#### RECORDS SUPPLIED:
^^^^^^^^^^^^^^^^

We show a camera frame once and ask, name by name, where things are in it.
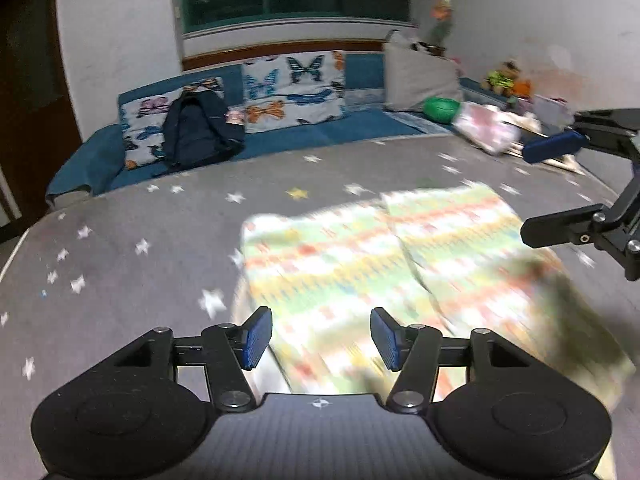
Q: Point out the blue sofa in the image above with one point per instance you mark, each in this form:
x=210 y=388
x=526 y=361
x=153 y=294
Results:
x=350 y=130

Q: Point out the grey star tablecloth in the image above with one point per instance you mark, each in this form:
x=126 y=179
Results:
x=150 y=285

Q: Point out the large butterfly print cushion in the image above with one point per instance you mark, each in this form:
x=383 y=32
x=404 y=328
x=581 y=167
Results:
x=300 y=95

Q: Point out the green round object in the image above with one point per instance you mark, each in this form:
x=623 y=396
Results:
x=440 y=109

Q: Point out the orange plush toy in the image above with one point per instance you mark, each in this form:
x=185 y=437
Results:
x=522 y=87

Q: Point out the green patterned cloth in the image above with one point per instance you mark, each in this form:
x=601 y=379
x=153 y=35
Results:
x=350 y=260

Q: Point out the brown teddy bear plush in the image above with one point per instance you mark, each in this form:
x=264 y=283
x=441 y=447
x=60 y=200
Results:
x=500 y=79

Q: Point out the clear plastic storage box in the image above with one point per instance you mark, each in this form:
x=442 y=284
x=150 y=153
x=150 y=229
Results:
x=550 y=110

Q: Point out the panda plush toy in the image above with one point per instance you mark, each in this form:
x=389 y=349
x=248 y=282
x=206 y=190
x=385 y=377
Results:
x=425 y=47

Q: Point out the white pillow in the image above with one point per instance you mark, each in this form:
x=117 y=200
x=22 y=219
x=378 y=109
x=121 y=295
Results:
x=420 y=75

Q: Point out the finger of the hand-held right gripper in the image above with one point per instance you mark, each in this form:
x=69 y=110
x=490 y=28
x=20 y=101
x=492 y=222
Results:
x=550 y=146
x=555 y=227

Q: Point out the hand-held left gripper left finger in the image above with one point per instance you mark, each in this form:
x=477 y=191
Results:
x=257 y=336

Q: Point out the black backpack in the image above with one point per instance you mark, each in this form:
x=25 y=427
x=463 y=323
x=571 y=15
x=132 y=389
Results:
x=200 y=130

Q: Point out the pink bottle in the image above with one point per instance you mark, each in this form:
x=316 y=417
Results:
x=235 y=119

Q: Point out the cream garment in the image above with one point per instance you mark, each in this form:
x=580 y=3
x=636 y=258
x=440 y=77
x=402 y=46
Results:
x=527 y=122

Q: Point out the small butterfly print cushion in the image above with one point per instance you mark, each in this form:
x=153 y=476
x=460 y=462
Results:
x=145 y=125

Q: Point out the colourful pinwheel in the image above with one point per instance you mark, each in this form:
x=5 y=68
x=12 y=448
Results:
x=442 y=12

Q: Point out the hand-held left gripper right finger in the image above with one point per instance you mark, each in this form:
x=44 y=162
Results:
x=387 y=336

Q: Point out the white plastic bag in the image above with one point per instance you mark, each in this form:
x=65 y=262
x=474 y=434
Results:
x=487 y=127

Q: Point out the dark wooden door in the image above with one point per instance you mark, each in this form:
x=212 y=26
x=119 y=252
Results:
x=30 y=85

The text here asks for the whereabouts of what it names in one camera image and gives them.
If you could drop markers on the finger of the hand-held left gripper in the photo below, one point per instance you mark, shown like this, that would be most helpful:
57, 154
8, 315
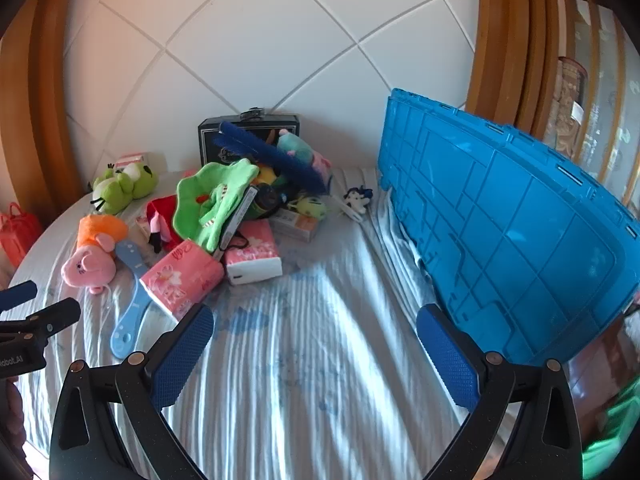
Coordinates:
17, 295
55, 315

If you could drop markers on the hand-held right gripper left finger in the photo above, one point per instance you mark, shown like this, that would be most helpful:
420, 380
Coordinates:
182, 355

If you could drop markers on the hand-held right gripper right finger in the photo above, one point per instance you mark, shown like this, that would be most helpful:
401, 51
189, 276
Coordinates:
447, 360

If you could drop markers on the blue plastic crate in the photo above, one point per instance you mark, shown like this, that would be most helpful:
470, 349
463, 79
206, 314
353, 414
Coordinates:
500, 210

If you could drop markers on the black tape roll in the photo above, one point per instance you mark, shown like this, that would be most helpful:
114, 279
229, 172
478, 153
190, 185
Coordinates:
265, 210

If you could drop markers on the green one-eyed monster plush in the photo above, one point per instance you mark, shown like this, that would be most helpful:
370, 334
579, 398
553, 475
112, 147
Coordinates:
310, 207

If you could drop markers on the blue bottle brush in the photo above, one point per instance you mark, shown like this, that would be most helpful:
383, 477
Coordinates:
270, 152

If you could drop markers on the person's left hand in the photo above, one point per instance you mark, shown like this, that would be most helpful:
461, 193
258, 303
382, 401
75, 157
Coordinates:
10, 410

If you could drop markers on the red bag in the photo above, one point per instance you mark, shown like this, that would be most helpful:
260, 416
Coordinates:
15, 240

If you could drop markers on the pink pig plush orange dress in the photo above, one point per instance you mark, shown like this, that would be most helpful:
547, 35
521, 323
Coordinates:
90, 260

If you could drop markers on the pink tissue pack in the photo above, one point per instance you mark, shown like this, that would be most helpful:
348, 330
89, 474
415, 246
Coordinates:
180, 280
252, 252

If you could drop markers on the light blue plastic paddle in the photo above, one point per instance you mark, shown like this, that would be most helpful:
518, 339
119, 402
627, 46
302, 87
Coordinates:
131, 260

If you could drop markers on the striped white bed sheet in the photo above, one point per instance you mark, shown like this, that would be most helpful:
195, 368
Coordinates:
310, 340

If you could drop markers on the pink pig plush red dress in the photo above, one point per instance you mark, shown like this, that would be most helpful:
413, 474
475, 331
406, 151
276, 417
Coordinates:
165, 208

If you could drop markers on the green frog plush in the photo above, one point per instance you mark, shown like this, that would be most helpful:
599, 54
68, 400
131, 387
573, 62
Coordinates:
130, 180

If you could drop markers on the orange white tissue pack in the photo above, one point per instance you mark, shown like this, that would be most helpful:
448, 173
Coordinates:
295, 227

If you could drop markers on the green plush frog hat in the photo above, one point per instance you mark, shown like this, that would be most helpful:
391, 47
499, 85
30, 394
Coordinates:
210, 185

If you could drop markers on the small pink white box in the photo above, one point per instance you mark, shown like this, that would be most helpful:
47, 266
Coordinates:
131, 158

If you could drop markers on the white mouse plush blue bow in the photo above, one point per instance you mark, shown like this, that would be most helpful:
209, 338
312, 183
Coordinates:
356, 200

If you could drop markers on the green plastic object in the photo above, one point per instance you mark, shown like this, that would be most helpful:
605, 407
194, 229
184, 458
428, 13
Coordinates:
615, 440

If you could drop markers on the yellow duck plush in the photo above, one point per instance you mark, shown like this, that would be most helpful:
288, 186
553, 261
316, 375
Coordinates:
265, 176

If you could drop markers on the black gift box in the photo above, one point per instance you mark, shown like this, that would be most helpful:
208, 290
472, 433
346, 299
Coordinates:
212, 135

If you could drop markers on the pink pig plush teal dress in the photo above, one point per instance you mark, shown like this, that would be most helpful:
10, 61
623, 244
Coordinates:
295, 147

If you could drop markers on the beige patterned box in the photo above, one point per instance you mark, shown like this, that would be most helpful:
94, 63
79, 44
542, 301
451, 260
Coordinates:
570, 100

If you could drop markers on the wooden glass door cabinet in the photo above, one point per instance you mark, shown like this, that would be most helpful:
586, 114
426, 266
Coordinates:
600, 85

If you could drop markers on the white padded wooden headboard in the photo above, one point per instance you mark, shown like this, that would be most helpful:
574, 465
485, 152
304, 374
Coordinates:
275, 35

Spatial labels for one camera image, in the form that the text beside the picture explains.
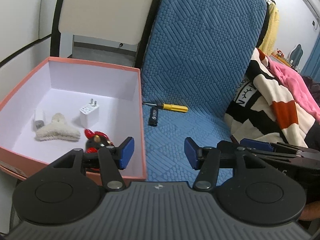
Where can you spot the pink cardboard box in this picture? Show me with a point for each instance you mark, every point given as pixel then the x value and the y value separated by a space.
pixel 75 80

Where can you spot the blue curtain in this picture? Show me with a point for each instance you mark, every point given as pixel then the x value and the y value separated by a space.
pixel 313 60

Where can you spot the white plush hair clip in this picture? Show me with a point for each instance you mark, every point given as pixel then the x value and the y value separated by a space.
pixel 57 132

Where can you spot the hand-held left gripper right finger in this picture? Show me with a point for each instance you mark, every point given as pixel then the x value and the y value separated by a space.
pixel 191 152

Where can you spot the yellow fleece garment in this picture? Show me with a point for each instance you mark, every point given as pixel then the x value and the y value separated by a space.
pixel 271 30

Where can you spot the grey blue office chair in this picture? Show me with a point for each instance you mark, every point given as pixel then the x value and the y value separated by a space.
pixel 297 53

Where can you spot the small white adapter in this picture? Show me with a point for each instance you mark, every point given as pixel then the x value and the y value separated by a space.
pixel 39 120

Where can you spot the person's right forearm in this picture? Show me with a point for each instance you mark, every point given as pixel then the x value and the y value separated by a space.
pixel 311 211

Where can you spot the blue quilted mat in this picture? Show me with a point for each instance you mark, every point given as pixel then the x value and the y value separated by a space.
pixel 200 55

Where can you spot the yellow screwdriver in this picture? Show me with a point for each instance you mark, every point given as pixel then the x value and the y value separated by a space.
pixel 175 108

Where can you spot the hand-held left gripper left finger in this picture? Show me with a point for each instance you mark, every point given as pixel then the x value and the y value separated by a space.
pixel 127 152

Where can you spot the striped fleece blanket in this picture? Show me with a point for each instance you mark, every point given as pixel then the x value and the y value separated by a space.
pixel 270 92

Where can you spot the pink fleece blanket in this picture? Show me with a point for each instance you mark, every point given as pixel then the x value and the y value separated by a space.
pixel 292 80

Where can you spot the red and black toy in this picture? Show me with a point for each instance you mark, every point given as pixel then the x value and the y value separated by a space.
pixel 93 138

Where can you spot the white wall charger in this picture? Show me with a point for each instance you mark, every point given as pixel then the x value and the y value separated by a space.
pixel 88 117

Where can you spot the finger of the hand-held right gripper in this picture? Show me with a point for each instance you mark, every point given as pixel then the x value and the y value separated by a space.
pixel 255 145
pixel 225 147

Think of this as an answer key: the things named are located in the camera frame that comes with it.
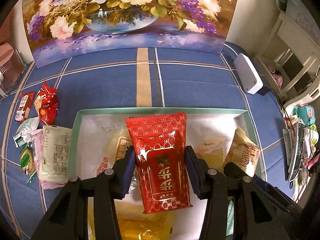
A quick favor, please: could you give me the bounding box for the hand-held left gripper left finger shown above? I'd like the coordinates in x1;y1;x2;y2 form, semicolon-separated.
30;145;137;240

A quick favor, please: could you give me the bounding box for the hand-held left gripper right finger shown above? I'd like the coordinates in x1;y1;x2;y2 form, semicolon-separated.
185;145;291;240

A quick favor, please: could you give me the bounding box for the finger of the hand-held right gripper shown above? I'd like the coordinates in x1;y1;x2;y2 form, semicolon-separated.
223;162;303;216

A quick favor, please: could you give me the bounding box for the yellow egg roll packet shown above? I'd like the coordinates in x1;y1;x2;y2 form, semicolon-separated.
222;126;262;178

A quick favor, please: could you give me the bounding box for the cream cake clear packet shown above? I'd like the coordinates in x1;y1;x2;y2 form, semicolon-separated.
194;139;226;171

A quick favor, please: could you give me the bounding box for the white orange-print bun packet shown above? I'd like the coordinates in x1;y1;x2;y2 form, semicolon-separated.
96;127;133;181

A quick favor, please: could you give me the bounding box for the red gold-patterned snack packet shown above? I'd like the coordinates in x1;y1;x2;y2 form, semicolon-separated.
125;112;193;214

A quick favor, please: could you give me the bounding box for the dark green snack packet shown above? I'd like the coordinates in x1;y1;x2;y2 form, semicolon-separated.
226;197;236;236

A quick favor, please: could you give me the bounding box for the yellow barcode snack packet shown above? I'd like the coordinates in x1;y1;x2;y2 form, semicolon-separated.
87;197;176;240

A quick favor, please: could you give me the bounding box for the teal-rimmed white tray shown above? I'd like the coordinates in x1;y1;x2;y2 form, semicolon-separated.
72;108;266;240

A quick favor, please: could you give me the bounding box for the white green-print sachet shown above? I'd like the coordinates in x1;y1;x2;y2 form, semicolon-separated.
38;125;73;182

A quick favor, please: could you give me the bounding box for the pink snack packet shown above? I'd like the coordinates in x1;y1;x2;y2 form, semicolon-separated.
31;128;73;190

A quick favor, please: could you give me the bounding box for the red peanut snack packet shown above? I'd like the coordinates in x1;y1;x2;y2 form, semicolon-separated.
34;81;60;126

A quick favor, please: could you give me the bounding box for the teal white snack packet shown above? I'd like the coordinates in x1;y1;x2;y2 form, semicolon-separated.
13;117;40;148

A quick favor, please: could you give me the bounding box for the small brown-red snack packet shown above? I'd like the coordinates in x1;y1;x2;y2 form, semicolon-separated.
15;91;35;123

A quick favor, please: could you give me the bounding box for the teal toy pouch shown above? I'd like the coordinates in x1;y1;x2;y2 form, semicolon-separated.
293;104;316;126

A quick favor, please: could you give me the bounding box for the blue plaid tablecloth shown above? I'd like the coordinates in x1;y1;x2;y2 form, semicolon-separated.
0;41;301;240

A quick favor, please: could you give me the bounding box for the white power adapter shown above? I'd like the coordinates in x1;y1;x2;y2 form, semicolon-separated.
233;53;264;95

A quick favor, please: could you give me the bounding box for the green photo-print snack packet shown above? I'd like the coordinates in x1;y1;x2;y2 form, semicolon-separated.
20;142;38;186

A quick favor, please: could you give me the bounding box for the white wooden chair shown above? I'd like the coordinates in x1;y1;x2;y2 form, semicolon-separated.
254;11;320;98

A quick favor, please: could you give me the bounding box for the flower painting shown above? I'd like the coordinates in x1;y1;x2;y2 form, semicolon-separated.
22;0;242;68

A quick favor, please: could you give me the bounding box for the grey printed board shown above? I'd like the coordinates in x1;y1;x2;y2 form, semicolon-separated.
284;0;320;38

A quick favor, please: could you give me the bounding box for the black cable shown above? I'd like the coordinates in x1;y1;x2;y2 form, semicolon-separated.
271;90;292;128

^^^^^^^^^^^^^^^^

#### DESCRIPTION OF THE TASK:
Take every line from the records above that has the word "frog" and copy it.

#### TASK RESULT:
If you could drop markers on the green frog plush in the photo above, one point per instance you mark, shown like this, that would be most helpful:
If you could drop markers on the green plush frog hat in the photo above, one point per instance you mark, shown like this, that would be most helpful:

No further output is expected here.